Anti-Abuse Clause Mooted For Parent-Subsidiary Directive
The European Union’s 28 member states are seeking agreement on the proposed introduction of a common anti-abuse clause in the Parent-Subsidy Directive (2011/96/EU).
The plans were discussed at a meeting of the EU’s Economic and Financial Affairs Council (ECOFIN) on November 7, 2014. The proposed anti-abuse clause would allow member states to apply stricter national rules to prevent aggressive tax planning, provided that the rules meet the minimum EU requirements, set out in a common EU de minimis rule.
The Parent-Subsidiary Directive, adopted in 2011, aims to ensure that profits made by cross-border corporations are not taxed twice. To achieve this, the member states must exempt from taxation any profits which parent companies receive from their subsidiaries established in other member states. Recent amendments have tightened rules preventing the double non-taxation of cross-border corporate groups that use hybrid loan arrangements. The Council hopes to have the introduction of a common anti-abuse clause in place by December 2014.
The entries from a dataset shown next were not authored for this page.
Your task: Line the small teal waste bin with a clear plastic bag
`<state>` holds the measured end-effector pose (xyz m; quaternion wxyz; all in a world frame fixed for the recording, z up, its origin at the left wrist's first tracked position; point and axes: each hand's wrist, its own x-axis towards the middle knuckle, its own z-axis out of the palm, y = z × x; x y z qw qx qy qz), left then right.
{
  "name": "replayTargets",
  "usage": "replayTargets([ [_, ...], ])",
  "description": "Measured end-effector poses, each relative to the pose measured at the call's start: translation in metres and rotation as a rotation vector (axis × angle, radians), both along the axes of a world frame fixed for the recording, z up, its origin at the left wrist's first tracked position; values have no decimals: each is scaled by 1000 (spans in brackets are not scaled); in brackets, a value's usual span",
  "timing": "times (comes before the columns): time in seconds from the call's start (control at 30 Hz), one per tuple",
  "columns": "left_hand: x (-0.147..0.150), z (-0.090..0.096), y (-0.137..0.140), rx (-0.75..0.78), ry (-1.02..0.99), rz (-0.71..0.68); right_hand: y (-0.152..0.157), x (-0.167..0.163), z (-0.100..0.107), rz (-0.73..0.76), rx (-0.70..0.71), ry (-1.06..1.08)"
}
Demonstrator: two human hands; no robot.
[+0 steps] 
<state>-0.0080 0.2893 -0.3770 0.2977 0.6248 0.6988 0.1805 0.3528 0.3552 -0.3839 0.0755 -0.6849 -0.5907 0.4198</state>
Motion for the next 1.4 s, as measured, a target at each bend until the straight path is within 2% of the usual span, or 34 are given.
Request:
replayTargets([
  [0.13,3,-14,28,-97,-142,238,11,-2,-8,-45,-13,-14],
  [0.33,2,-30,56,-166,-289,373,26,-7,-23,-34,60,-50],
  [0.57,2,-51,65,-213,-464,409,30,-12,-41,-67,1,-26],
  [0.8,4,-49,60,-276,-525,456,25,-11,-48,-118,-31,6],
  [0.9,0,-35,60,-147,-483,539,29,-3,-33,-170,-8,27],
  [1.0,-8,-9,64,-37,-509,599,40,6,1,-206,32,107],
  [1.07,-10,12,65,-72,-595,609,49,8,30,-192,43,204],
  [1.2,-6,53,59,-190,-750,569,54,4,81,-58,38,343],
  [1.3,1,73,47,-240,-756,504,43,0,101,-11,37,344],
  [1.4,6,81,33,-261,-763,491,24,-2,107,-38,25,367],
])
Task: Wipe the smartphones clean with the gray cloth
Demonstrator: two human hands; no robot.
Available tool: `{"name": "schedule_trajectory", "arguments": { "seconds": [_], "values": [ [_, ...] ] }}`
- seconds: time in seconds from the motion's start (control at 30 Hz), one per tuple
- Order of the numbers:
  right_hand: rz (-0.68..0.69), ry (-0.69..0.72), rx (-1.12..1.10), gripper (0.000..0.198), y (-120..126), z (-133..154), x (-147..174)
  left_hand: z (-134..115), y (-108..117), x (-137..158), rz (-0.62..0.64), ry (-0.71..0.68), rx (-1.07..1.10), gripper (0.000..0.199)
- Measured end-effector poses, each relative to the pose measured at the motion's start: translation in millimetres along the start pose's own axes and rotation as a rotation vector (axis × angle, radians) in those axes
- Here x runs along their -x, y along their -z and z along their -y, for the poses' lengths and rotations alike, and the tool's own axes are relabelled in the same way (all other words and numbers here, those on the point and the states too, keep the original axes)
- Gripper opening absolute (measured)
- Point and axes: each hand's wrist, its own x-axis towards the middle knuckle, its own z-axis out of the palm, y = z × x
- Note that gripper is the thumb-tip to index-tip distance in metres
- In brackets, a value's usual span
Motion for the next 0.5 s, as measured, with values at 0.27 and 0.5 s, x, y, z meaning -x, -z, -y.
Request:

In particular, under this clause, member states will be required to ensure that the benefits of the Directive are not granted where there is an arrangement, or a series of arrangements, between a parent and a subsidiary that are not genuine and are deemed to have been put in place by companies for the purpose of obtaining tax advantages.
All 28 member states agree in principle on the introduction of the clause, and have signaled their intention to work toward an agreement in time for ECOFIN’s next scheduled meeting, on December 9, 2014. The Netherlands and the UK must still require their national parliaments to approve the draft text, and the Netherlands and Belgium have sought further technical clarification of its provisions.
If the text is agreed, member states would have until December 31, 2015, to transpose the provisions into national law.